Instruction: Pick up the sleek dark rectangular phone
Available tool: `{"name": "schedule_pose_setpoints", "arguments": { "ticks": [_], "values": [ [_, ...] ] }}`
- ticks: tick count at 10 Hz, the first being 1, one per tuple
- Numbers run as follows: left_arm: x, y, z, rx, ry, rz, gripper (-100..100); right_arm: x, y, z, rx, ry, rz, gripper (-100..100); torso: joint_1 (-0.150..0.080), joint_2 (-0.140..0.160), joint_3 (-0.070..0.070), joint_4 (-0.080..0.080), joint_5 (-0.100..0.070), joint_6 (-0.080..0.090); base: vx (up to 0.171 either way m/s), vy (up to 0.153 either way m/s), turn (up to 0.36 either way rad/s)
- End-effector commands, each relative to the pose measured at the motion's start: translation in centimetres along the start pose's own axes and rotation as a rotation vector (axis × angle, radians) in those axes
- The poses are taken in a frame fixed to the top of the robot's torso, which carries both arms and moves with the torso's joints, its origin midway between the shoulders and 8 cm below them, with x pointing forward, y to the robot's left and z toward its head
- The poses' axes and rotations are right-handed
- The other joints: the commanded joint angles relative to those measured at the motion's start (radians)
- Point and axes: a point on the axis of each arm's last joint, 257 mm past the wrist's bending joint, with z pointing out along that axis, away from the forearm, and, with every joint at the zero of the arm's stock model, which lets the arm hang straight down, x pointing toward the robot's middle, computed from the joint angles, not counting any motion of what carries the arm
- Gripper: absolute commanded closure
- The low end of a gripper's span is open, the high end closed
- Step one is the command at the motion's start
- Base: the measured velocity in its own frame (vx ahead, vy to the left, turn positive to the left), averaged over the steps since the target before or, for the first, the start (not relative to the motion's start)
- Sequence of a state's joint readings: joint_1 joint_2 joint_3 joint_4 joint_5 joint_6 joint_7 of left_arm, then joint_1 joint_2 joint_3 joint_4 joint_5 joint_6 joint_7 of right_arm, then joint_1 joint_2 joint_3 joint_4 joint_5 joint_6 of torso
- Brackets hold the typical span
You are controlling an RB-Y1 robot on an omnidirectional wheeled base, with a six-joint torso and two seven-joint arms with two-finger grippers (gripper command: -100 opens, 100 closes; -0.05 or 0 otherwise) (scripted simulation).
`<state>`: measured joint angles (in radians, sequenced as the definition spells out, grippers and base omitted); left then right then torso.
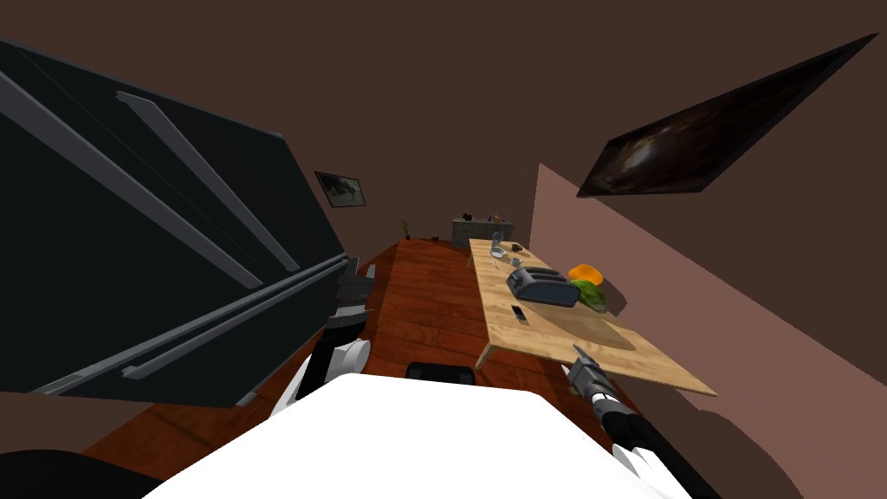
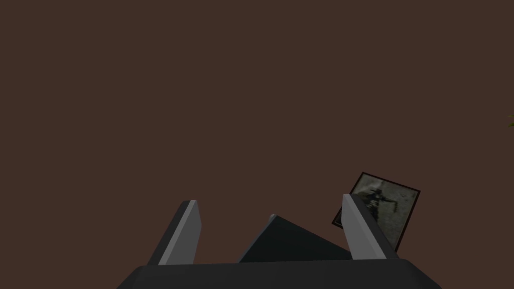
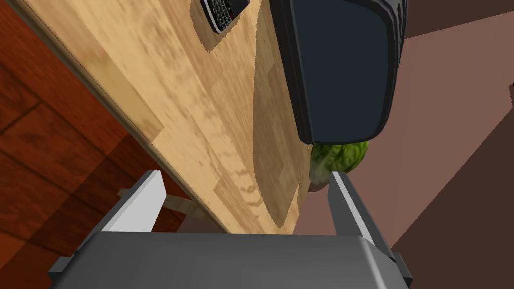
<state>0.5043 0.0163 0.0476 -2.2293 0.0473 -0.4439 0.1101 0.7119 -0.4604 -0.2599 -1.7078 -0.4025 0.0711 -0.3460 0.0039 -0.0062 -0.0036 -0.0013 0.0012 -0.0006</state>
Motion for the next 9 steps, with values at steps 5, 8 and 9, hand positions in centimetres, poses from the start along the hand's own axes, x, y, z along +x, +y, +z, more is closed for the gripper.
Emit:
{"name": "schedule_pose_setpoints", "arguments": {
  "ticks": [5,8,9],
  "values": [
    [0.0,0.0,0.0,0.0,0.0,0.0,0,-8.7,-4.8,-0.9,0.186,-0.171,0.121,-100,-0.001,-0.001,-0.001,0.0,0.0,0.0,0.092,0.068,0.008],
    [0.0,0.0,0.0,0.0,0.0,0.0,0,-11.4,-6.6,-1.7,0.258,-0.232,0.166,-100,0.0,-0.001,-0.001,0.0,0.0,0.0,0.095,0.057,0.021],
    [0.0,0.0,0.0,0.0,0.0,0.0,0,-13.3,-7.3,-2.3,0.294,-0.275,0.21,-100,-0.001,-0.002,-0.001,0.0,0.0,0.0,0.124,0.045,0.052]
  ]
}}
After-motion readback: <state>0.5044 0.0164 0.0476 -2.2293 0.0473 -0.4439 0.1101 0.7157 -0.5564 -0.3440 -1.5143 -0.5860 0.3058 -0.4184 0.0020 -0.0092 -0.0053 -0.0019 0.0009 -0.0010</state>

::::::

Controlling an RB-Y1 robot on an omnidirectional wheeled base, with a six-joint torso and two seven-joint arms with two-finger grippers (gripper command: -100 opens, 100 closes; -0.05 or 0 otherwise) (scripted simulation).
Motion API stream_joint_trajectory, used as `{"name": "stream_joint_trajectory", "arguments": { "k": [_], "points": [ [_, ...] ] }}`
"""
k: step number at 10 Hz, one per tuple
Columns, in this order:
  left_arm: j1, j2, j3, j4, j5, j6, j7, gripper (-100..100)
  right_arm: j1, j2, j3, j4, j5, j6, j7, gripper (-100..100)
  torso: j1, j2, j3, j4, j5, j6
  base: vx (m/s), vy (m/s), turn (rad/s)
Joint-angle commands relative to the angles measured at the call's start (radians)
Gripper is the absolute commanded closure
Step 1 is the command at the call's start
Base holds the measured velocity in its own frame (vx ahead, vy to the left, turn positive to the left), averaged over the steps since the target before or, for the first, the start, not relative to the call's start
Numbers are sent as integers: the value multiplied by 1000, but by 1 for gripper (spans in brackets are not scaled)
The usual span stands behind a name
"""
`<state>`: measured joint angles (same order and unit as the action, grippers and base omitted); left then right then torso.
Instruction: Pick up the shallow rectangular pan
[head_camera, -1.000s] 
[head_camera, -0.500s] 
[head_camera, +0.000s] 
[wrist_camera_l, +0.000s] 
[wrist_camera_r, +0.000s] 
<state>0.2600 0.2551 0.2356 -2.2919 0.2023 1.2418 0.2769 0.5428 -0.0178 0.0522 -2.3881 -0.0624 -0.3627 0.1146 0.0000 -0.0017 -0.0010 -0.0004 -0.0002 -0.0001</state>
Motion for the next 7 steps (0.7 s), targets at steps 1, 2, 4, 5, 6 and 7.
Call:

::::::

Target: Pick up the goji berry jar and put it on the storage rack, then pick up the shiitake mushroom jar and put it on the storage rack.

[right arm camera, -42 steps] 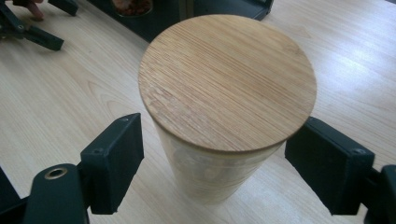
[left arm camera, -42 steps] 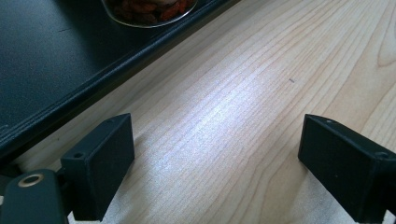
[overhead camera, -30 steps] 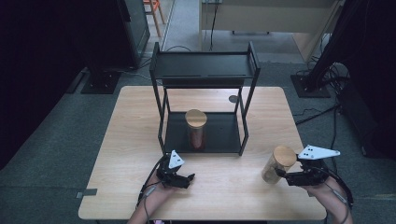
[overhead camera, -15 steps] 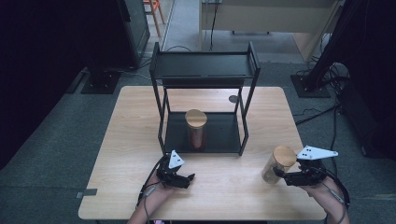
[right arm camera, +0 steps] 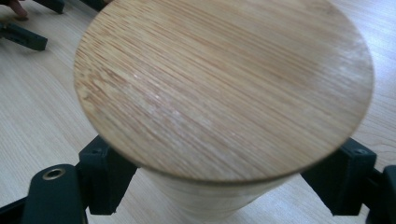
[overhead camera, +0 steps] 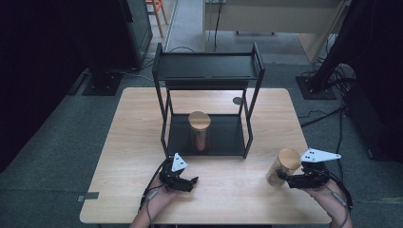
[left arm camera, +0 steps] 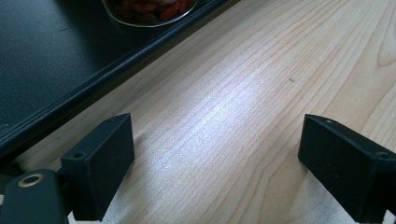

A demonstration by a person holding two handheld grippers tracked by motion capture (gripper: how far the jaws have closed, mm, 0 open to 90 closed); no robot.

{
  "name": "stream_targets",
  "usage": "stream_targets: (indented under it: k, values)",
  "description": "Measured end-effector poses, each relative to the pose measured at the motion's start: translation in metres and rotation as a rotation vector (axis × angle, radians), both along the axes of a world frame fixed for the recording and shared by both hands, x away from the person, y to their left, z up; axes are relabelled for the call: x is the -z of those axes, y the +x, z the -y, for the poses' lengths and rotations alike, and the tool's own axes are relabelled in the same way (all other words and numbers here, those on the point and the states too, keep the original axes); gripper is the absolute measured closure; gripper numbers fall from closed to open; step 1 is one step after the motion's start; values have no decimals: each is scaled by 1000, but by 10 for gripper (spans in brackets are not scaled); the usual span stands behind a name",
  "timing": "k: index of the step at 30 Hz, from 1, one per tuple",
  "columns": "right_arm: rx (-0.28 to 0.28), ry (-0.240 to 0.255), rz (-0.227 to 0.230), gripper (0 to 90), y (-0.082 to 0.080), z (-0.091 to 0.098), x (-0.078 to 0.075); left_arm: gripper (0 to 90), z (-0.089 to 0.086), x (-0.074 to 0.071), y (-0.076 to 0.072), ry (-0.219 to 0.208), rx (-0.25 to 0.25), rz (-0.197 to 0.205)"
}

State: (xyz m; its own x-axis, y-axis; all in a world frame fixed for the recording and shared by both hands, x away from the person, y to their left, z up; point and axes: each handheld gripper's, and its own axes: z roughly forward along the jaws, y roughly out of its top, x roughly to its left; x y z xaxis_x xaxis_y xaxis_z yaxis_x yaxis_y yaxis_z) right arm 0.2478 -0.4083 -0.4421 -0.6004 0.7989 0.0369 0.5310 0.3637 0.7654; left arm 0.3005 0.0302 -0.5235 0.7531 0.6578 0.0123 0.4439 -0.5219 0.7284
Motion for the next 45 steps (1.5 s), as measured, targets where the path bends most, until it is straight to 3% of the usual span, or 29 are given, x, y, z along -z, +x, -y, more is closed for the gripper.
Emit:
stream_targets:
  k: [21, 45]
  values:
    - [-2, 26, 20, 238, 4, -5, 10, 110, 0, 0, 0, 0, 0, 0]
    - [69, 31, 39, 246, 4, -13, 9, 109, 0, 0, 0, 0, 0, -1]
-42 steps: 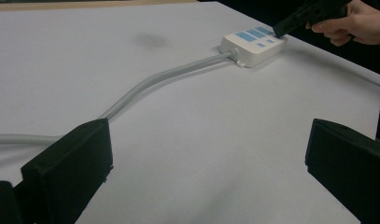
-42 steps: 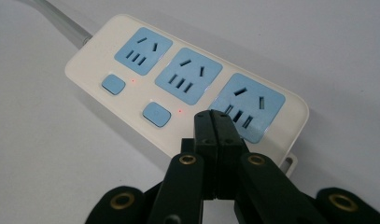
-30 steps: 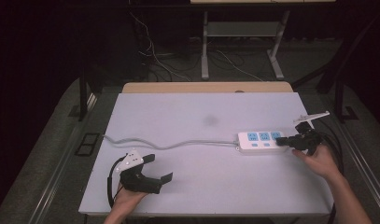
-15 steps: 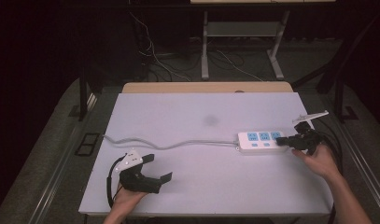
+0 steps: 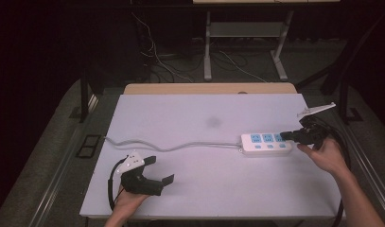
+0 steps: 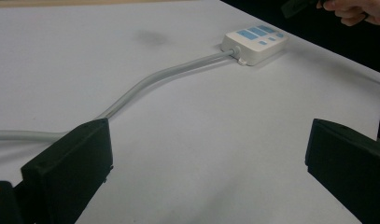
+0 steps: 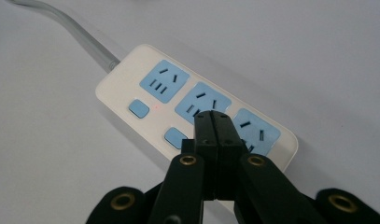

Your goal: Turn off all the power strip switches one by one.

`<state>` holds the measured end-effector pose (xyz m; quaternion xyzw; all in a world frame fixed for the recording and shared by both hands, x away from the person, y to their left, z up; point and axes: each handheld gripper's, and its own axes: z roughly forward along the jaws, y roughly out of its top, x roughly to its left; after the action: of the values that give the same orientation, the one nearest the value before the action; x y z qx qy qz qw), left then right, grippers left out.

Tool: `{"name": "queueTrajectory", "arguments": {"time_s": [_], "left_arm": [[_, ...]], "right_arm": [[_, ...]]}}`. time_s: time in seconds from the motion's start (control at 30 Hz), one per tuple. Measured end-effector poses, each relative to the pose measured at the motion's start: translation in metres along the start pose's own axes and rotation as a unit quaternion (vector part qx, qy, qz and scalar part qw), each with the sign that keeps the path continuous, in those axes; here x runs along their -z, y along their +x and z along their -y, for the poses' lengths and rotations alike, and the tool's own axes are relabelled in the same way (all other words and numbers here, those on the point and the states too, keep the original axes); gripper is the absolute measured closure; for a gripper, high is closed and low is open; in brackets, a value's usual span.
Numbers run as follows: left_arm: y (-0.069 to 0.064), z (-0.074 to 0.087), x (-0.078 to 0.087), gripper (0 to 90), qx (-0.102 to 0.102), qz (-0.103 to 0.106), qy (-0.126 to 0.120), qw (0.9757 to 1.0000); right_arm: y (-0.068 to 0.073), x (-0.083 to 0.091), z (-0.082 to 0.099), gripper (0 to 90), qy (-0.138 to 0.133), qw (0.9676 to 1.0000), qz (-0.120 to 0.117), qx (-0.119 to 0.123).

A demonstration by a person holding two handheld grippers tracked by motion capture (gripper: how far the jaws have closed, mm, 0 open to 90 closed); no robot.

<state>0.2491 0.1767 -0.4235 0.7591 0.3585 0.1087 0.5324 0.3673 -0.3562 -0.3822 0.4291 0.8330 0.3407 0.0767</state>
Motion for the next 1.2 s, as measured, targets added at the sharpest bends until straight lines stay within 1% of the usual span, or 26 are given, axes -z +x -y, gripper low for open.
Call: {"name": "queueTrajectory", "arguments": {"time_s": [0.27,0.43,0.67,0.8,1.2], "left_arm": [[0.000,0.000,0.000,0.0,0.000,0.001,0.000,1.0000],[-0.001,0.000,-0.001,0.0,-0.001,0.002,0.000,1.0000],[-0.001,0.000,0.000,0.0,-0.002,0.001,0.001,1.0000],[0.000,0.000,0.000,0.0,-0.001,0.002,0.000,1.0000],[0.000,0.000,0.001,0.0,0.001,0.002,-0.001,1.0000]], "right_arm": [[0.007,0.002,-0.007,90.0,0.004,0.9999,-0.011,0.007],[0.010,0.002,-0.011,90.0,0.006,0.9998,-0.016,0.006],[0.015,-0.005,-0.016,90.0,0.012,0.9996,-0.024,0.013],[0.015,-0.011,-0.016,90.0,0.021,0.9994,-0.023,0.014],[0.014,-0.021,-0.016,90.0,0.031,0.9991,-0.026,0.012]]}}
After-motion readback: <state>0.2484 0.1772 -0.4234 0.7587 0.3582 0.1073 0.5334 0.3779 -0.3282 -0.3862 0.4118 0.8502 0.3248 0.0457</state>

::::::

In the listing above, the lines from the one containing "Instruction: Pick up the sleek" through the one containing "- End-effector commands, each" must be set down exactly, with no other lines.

Written answer>
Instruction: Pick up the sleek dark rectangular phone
Available tool: `{"name": "schedule_pose_setpoints", "arguments": { "ticks": [_], "values": [ [_, ...] ] }}`
- ticks: tick count at 10 Hz, the first being 1, one per tuple
- Numbers run as follows: left_arm: x, y, z, rx, ry, rz, gripper (-100..100); right_arm: x, y, z, rx, ry, rz, gripper (-100..100); torso: joint_1 (-0.150..0.080), joint_2 (-0.140..0.160), joint_3 (-0.070..0.070), joint_4 (-0.080..0.080), joint_5 (-0.100..0.070), joint_6 (-0.080..0.090); base: vx (up to 0.171 either way m/s), vy (up to 0.153 either way m/s), turn (up to 0.36 either way rad/s)
- End-effector commands, each relative to the pose measured at the motion's start: translation in centimetres along the start pose's own axes and rotation as a rotation vector (axis × angle, radians) in those axes

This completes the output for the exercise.